Monday 4th Week of Lent : Healing From A Distance

Mass readings for today are here

A reflection on the gospel from here

John 4 : 43-54

At that time Jesus left Samaria for Galilee.
For Jesus himself testified
that a prophet has no honour in his native place.

When he came into Galilee, the Galileans welcomed him,
since they had seen all he had done in Jerusalem at the feast;
for they themselves had gone to the feast.

Then he returned to Cana in Galilee,
where he had made the water wine.

Now there was a royal official whose son was ill in Capernaum.

When he heard that Jesus had arrived in Galilee from Judea,
he went to him and asked him to come down
and heal his son, who was near death.


 Healing of the officer's servant by James Tissot
Jesus said to him,
“Unless you people see signs and wonders, you will not believe.”
The royal official said to him,
“Sir, come down before my child dies.”
Jesus said to him, “You may go; your son will live.”

The man believed what Jesus said to him and left.
While the man was on his way back,
his slaves met him and told him that his boy would live.

He asked them when he began to recover.
They told him,
“The fever left him yesterday, about one in the afternoon.”

The father realized that just at that time Jesus had said to him,
“Your son will live,”
and he and his whole household came to believe.

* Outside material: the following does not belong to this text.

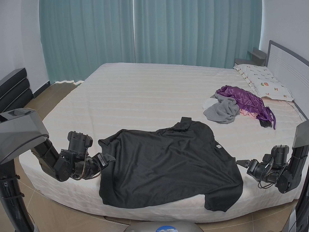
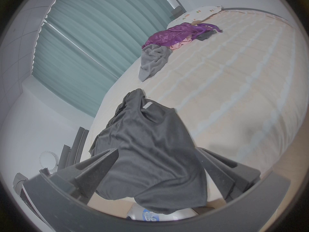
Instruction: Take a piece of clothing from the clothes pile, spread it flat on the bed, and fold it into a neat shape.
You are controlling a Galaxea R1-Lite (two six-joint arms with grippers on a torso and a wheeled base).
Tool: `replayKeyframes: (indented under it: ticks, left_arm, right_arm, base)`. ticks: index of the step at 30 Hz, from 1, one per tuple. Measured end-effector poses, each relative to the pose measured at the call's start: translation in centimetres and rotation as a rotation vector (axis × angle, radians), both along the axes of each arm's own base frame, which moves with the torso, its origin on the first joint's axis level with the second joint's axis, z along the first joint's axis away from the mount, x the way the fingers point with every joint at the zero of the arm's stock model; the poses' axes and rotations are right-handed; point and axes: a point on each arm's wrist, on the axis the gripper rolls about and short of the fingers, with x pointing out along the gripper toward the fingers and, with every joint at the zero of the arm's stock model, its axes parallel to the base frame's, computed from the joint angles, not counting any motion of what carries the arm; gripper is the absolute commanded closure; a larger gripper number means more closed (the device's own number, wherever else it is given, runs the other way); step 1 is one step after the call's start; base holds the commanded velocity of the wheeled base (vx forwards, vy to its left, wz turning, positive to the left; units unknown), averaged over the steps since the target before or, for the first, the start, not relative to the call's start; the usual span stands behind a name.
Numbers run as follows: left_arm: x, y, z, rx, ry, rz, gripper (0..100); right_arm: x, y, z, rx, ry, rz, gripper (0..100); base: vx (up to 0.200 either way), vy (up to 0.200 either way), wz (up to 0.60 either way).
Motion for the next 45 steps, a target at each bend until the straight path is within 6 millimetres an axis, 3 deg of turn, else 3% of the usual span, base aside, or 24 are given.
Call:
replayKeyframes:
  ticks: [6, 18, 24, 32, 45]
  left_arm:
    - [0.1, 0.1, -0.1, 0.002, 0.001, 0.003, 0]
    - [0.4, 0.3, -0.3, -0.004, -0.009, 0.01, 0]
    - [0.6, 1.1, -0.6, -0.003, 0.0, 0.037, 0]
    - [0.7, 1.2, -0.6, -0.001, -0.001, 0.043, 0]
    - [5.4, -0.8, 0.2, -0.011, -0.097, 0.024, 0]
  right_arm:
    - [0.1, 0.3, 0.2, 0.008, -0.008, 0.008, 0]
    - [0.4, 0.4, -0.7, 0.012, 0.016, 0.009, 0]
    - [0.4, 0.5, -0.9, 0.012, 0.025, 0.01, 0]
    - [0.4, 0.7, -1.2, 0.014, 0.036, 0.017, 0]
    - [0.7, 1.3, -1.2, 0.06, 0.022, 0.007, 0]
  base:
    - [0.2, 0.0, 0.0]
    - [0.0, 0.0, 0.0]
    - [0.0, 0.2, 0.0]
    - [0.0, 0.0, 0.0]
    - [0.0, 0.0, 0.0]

Now this was the second sign Jesus did
when he came to Galilee from Judea.

REFLECTIONS

"Faith is the realization of what is hoped for and evidence of things not seen". (Heb 11,1)

Love means to learn to look at yourself
The way one looks at distant things
For you are only one thing among many. 

And whoever sees that way heals his heart,
Without knowing it, from various ills—
A bird and a tree say to him: Friend.

Then he wants to use himself and things
So that they stand in the glow of ripeness.
It doesn’t matter whether he knows what he serves:
Who serves best doesn’t always understand.”

Czeslaw Milosz, “Love”




Am I always looking for great signs and wonders to confirm that God exists? 

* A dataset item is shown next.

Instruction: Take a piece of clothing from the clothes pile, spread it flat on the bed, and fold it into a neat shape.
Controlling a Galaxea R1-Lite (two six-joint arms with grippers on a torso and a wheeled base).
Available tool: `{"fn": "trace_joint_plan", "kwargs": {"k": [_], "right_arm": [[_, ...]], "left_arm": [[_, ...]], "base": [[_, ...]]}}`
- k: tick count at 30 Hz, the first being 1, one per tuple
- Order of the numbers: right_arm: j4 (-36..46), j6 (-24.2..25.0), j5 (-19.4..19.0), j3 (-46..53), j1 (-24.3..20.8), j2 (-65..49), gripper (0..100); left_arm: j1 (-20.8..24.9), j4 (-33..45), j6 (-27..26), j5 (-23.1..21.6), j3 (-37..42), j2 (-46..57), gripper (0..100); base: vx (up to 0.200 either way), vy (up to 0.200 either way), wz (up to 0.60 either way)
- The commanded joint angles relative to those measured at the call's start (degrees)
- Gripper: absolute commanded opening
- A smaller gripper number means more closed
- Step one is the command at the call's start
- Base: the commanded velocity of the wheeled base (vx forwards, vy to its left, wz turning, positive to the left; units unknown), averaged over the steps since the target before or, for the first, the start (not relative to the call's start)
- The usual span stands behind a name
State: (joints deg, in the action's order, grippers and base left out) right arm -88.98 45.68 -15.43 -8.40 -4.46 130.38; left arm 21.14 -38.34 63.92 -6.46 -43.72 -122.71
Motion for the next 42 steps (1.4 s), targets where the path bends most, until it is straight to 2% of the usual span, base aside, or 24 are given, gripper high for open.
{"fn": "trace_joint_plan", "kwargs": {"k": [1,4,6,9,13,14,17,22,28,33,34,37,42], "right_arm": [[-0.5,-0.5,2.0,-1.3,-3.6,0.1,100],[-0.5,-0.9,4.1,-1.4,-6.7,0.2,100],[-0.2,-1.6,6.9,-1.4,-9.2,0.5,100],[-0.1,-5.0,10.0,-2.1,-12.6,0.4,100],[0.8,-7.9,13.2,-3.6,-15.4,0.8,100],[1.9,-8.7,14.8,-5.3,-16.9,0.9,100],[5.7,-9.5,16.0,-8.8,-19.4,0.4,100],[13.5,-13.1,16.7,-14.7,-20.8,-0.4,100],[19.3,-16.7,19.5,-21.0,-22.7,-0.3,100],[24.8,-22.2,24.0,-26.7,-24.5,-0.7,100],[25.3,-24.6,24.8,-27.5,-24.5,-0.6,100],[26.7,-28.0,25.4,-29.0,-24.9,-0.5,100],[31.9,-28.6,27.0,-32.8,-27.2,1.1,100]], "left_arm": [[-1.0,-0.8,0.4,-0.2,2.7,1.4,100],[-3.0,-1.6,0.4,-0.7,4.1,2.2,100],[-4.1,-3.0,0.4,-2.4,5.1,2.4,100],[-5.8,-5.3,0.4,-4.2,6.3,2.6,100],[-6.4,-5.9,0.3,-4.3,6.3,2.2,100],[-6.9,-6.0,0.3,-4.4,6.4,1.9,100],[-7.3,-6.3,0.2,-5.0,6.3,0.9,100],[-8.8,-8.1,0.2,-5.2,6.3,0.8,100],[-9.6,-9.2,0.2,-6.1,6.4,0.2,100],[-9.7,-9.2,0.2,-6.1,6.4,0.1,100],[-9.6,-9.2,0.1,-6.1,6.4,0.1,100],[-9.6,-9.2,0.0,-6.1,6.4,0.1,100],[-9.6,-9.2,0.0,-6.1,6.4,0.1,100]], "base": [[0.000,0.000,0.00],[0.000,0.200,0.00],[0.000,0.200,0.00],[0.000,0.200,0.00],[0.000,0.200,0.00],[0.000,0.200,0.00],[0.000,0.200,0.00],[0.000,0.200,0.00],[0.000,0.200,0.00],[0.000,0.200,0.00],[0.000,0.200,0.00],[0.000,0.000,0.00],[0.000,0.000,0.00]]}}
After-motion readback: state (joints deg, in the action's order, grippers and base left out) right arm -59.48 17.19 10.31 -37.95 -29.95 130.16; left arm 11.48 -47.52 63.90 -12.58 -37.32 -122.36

Or is the evidence of God already working quietly, behind the scenes and yet I don’t always believe it….

Prayer 



May the remaining weeks in this season of Lent give us all hope to celebrate the unseen signs and wonders that  only faith in God can give us.

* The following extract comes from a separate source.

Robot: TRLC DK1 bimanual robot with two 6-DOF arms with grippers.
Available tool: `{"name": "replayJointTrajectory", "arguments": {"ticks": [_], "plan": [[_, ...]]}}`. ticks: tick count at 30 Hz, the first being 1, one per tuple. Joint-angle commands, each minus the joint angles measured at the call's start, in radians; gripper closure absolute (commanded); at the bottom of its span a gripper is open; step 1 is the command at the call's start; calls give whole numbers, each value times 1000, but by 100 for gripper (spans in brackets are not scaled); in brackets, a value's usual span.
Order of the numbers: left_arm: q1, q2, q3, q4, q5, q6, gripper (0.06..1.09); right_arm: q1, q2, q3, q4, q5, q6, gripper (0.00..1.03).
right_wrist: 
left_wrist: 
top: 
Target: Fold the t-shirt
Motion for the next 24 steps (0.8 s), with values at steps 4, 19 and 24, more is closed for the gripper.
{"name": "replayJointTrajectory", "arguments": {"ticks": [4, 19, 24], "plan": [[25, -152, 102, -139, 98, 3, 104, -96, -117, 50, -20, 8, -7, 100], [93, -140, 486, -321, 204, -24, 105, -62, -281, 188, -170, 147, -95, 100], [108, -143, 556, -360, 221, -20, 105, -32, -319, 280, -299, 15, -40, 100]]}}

May we rediscover a joy in our faith in Christ that becomes so great that our faith will overflow to those around us. 

Amen.

2 comments:

Phil Ewing said...

I hesitate to think exclusively in either or terms here. I think as humans we tend do the first when we find ourselves in a crisis, when life is unfair and unjust and when we set ourselves up for comparison with others. I think there are real issues of dissension and in the church that also provoke a reaction and cry of complaint to God but I would like to think that we then pause and reflect and take stock that all our life is subject to God first and that's when the dialogue begins and things get really interesting. I don't have any answers here but it's a great question and one that is worthy of deep reflection. Many thanks and Blessings

Wordinthehand said...

Are we too quick to complain to God what is lacking in our lives instead of inviting God in to share it?